None of that is red tape for its own sake. It's the line between automation that helps a regulated product ship safely and automation that turns into a liability you discover at the worst possible moment.

The bigger picture

AI is going to reshape testing. I believe that, and I'm actively learning the new tools as they arrive.

But in regulated industries the change will look different. Slower, more deliberate, with human judgement carrying real weight for longer. That isn't a weakness. When the software you're testing handles a medical record, a mortgage, or someone's insurance claim, a testing mistake reaches a lot further than a bad afternoon for one user.

The engineers who can hold both ideas at once, moving faster with AI while keeping the rigour these industries demand, are the ones who will set the standard for what good looks like next.

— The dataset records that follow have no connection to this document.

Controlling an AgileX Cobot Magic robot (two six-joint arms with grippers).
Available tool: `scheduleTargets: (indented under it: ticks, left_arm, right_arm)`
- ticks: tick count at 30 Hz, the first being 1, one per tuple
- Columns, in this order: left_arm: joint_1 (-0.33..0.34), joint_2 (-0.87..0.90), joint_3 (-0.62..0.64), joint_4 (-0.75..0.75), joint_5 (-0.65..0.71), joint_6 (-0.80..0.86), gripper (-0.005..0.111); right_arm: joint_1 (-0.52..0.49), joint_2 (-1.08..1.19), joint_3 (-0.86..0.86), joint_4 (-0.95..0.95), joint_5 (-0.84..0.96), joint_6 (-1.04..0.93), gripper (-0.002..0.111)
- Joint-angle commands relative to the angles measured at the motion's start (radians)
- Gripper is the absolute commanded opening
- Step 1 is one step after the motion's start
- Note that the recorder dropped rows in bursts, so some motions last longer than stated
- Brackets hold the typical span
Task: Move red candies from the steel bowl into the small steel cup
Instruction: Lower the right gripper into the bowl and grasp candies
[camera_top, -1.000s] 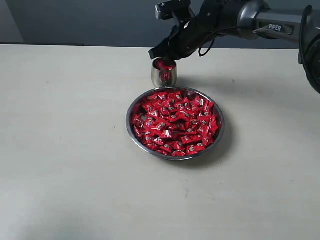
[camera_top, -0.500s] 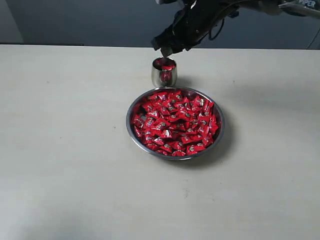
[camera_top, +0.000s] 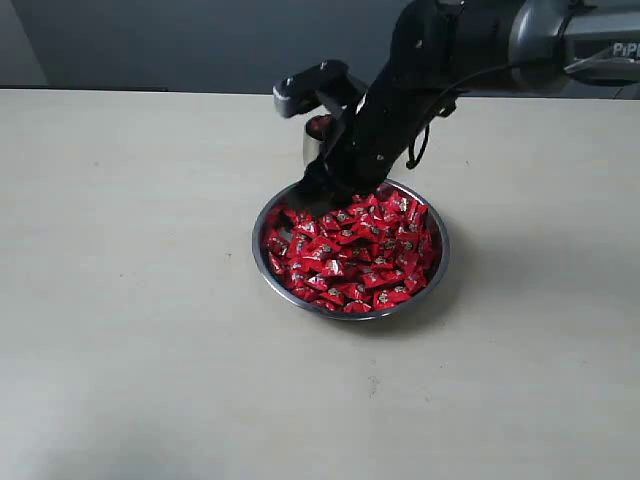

I'm still working mine out. These are just the questions I've found worth asking.

If you've used AI tools inside a regulated environment, I'd genuinely like to hear what has held up for you and what hasn't.

Top comments (4)

xulingfeng • Jun 26

The 'model that helpfully fixed your tests overnight' line hit different. Compliance cleanup from that kind of auto-fix takes longer than writing tests by hand 😅 But the three-question test at the end is the real gold — especially 'can I explain this to an auditor.' Already stealing that.

Umair Iftikhar • Jun 26

Ha, the overnight auto-fix line came straight from scar tissue, so I'm glad it landed. And you've put your finger on the real cost: the fix itself is basically free, the reconciliation is what eats the week. The 'can I explain this to an auditor' question is the one that's saved me the most grief, so steal away. Curious what's actually worked for you on the cleanup side; is it vigilance at the PR stage, or have you found something better?

xulingfeng • Jun 27

PR review helps but it's not enough. What made it stick: the AI writes a quick note in plain English — what it changed and why. If someone can't read it in 30 seconds and go 'yeah okay that adds up', it doesn't merge

Umair Iftikhar • Jun 28

Exactly. In high-stakes work, "it works" was never enough, "I can see why in 30 seconds" is. The plain-English note is the accountability layer, not a nice-to-have. An explanation you can't verify at a glance is just a liability with better formatting.